沖縄料理のメニューを見ていると、頻繁に「チャンプルー」という文字を目にします。
チャンプルー料理の代表といえば説明をするまでもなく「ゴーヤチャンプルー」ですが、正確には「チャンプルー」とは混ぜて炒めて作るもののことをさしており、ゴーヤの他にもソーメンや麸を入れて作るというレシピも一般的となっています。
沖縄県内の料理店に入ってみると、ゴーヤチャンプルーに次いでよく見かけるメニューとして「豆腐チャンプルー」というものがあります。
豆腐チャンプルーはその名の通り豆腐と野菜、肉類などを一緒に炒める調理方法で、ゴーヤチャンプルーからゴーヤだけがなくなったような感じになります。

豆腐チャンプルーを作る時のポイントとなるのが、使用する豆腐を普通本土で見かけるような木綿豆腐ではなく、しっかりした形の島豆腐を使うようにするということです。
島豆腐は沖縄県内ではよく見かける種類の豆腐ですが、基本的な製造方法が本土の豆腐とは少し違っており「生絞り法」というより密度が濃くなる方法によって作られます。
本土における豆腐は作る時にまず大豆をすりつぶしたあとに水で煮てから漉し、にがりを加えて固めていくという方法をとります。
しかし島豆腐はすりつぶした大豆を先に絞りそこから煮込みを始めます。
そのため生のうちから大豆の成分を閉じ込めるのでタンパク質の含有量が大変に多く、持ったときの重さもかなりずっしりしたものになります。
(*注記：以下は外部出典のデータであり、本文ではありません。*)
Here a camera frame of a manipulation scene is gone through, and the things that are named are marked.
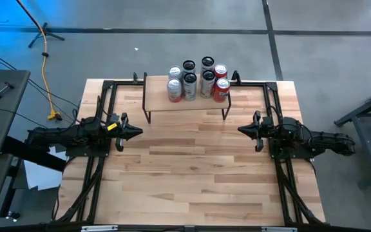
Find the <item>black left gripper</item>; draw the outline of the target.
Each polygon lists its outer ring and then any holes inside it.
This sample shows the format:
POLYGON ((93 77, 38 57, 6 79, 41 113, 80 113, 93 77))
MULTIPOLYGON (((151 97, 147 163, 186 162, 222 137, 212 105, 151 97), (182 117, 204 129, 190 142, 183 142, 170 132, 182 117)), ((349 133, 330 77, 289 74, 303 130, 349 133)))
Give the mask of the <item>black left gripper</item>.
POLYGON ((143 133, 143 129, 138 128, 136 126, 132 126, 128 124, 128 115, 127 113, 122 113, 122 115, 117 115, 116 113, 111 114, 111 118, 109 120, 109 124, 106 126, 106 132, 109 138, 116 139, 115 141, 115 147, 117 151, 123 151, 123 140, 126 140, 126 131, 125 128, 127 126, 127 129, 129 132, 127 132, 127 140, 132 139, 138 135, 141 135, 143 133), (108 131, 107 127, 110 124, 117 123, 117 127, 112 129, 111 131, 108 131))

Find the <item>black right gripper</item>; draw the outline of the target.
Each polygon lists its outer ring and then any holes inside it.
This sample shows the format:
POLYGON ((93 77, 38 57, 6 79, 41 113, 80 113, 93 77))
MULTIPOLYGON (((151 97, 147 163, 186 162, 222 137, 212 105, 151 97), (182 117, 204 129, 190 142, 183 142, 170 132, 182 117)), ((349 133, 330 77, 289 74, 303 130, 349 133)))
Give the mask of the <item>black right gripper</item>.
POLYGON ((238 131, 248 136, 251 140, 255 139, 255 151, 260 152, 264 147, 263 138, 272 137, 274 121, 272 116, 261 117, 261 113, 258 110, 254 113, 253 121, 254 123, 238 127, 238 131))

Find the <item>orange Fanta soda can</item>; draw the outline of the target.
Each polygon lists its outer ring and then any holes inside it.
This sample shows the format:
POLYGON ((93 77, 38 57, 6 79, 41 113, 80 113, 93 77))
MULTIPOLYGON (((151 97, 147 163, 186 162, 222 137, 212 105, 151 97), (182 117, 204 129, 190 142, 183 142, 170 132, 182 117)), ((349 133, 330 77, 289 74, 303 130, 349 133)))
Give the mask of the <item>orange Fanta soda can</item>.
POLYGON ((224 102, 229 94, 231 85, 225 77, 219 78, 214 86, 213 99, 216 102, 224 102))
POLYGON ((214 67, 214 74, 215 74, 216 79, 220 79, 220 78, 226 78, 227 79, 228 78, 228 70, 227 70, 226 65, 217 64, 214 67))

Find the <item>short silver and red can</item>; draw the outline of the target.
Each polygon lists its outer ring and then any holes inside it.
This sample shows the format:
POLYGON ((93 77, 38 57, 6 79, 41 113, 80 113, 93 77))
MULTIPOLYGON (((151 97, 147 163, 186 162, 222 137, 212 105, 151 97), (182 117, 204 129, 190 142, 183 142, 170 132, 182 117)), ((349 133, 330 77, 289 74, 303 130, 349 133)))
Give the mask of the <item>short silver and red can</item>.
POLYGON ((167 96, 171 102, 179 102, 182 99, 182 83, 177 78, 167 82, 167 96))

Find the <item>tall white can red print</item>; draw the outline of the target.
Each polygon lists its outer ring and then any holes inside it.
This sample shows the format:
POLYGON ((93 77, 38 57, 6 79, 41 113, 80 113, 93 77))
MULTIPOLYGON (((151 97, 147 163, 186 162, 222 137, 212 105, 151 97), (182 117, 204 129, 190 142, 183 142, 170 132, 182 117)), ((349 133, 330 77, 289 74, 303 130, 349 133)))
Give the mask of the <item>tall white can red print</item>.
POLYGON ((211 70, 206 70, 201 76, 200 95, 203 98, 210 98, 215 84, 215 74, 211 70))

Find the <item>tall white can blue print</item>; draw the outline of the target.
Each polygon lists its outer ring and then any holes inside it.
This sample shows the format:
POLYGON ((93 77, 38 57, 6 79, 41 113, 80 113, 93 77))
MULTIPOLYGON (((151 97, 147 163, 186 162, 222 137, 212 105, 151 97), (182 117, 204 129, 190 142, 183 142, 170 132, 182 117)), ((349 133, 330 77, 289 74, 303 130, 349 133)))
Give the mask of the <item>tall white can blue print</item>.
POLYGON ((196 99, 196 82, 197 76, 194 73, 186 73, 183 79, 183 93, 186 101, 196 99))

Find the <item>short silver and pink can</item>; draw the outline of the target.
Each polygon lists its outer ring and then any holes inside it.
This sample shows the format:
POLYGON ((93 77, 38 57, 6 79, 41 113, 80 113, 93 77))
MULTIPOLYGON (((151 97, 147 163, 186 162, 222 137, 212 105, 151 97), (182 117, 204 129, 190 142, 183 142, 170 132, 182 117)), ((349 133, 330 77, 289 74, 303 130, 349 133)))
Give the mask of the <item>short silver and pink can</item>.
POLYGON ((182 73, 181 67, 179 67, 179 66, 170 67, 169 72, 168 72, 168 77, 169 77, 169 79, 178 79, 178 80, 182 81, 183 73, 182 73))

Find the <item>black beam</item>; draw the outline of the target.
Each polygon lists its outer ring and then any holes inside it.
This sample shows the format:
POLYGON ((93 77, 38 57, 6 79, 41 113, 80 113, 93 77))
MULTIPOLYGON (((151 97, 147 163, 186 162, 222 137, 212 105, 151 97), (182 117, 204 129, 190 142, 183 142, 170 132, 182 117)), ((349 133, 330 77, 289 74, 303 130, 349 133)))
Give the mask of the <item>black beam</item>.
POLYGON ((33 162, 56 171, 64 171, 66 161, 46 151, 33 148, 17 139, 6 137, 1 148, 2 153, 11 154, 17 158, 33 162))

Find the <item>white paper sheet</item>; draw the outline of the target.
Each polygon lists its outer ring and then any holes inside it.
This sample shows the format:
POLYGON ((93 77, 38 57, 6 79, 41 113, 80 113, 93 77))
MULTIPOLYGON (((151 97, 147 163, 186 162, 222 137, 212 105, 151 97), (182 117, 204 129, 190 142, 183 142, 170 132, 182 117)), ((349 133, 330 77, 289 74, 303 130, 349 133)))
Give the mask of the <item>white paper sheet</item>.
POLYGON ((57 188, 62 182, 62 172, 45 168, 30 161, 24 161, 28 189, 38 191, 57 188))

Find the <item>black tripod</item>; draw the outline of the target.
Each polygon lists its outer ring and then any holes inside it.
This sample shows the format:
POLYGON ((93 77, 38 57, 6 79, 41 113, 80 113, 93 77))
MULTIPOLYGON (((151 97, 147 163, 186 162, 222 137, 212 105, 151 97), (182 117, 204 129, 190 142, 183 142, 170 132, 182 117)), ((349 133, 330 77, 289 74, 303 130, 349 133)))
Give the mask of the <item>black tripod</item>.
MULTIPOLYGON (((58 40, 61 40, 61 41, 64 41, 65 38, 61 37, 61 36, 58 36, 58 35, 55 35, 49 31, 47 31, 48 29, 48 23, 44 23, 43 26, 42 26, 42 29, 43 29, 43 32, 44 32, 44 35, 47 37, 47 36, 50 36, 50 37, 54 37, 58 40)), ((30 42, 30 44, 28 45, 28 48, 31 48, 35 42, 39 39, 39 38, 43 38, 44 36, 42 35, 41 32, 38 32, 37 35, 34 37, 34 39, 30 42)))

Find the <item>wooden shelf black metal frame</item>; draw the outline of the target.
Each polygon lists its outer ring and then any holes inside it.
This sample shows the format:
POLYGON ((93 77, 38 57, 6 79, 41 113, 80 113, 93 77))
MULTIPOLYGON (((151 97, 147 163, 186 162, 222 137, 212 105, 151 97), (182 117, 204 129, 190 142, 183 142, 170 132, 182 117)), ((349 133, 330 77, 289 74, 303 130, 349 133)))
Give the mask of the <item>wooden shelf black metal frame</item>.
POLYGON ((142 109, 147 122, 151 123, 151 113, 160 111, 189 111, 189 110, 222 110, 223 120, 231 108, 231 96, 227 95, 226 101, 216 102, 212 98, 205 99, 199 94, 200 84, 197 83, 197 95, 194 101, 171 102, 168 99, 167 75, 150 76, 144 72, 142 109))

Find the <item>black aluminium table frame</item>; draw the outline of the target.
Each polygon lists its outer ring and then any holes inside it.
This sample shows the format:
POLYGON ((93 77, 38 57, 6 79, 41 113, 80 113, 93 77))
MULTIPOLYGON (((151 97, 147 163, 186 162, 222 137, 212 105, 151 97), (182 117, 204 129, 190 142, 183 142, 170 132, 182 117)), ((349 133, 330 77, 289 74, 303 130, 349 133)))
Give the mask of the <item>black aluminium table frame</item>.
POLYGON ((83 216, 123 230, 283 225, 274 161, 267 148, 256 152, 255 142, 238 131, 255 111, 265 110, 273 87, 283 111, 301 119, 291 81, 233 84, 227 117, 218 110, 161 111, 147 120, 142 106, 151 99, 143 96, 142 86, 88 80, 81 117, 93 113, 97 96, 104 94, 143 132, 121 152, 111 147, 83 216))

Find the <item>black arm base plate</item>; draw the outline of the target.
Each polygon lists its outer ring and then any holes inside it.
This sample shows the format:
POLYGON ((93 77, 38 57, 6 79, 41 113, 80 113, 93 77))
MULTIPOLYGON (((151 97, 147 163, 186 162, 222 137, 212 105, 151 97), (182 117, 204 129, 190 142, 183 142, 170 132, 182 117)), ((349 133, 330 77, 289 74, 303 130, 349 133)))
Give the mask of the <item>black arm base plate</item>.
POLYGON ((302 135, 273 135, 268 136, 269 151, 274 159, 311 159, 313 151, 309 138, 302 135))
POLYGON ((110 138, 91 135, 72 139, 66 145, 66 156, 69 157, 106 157, 111 144, 110 138))

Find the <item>silver metal bracket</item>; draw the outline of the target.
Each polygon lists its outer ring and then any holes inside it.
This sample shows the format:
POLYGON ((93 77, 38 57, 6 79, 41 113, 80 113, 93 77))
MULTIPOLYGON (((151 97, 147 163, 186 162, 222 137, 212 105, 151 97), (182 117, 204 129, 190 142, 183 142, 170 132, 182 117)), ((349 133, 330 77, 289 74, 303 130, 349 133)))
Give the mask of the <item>silver metal bracket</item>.
POLYGON ((113 232, 118 231, 116 225, 82 226, 81 232, 113 232))
POLYGON ((261 232, 298 232, 295 227, 261 227, 261 232))

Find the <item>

豆腐チャンプルーに島豆腐を使うことで、チャンプルーにするためにフライパンなどで撹拌をしても崩れにくくキレイに仕上げることができるようになります。
またゴーヤチャンプルーのときにはゴーヤの持つ苦味を豆腐で中和する感じになりますが、ゴーヤが抜けることで豆腐の大豆の風味が際立ち、ボリューム感を感じさせることができる料理になります。
ちなみに豆腐チャンプルーから豆腐を抜いたものを野菜チャンプルーと呼びます。

豆腐チャンプルーの具材として使用する野菜や肉は基本的になんでもよいのですが、一般的に使いやすいとされているのはキャベツやタマネギ、ニンジン、もやしといった食材です。
肉類は豚肉の塊を使ってもいいですし、ランチョンミートを使うとより味が濃い目になるのでお酒のおつまみや白いごはんのおかずとして生きてきます。
豆腐チャンプルーはタンパク質が十分に含まれているので、ダイエット中の人などは肉類をあえて入れず、豆腐のみで食べるというのもありです。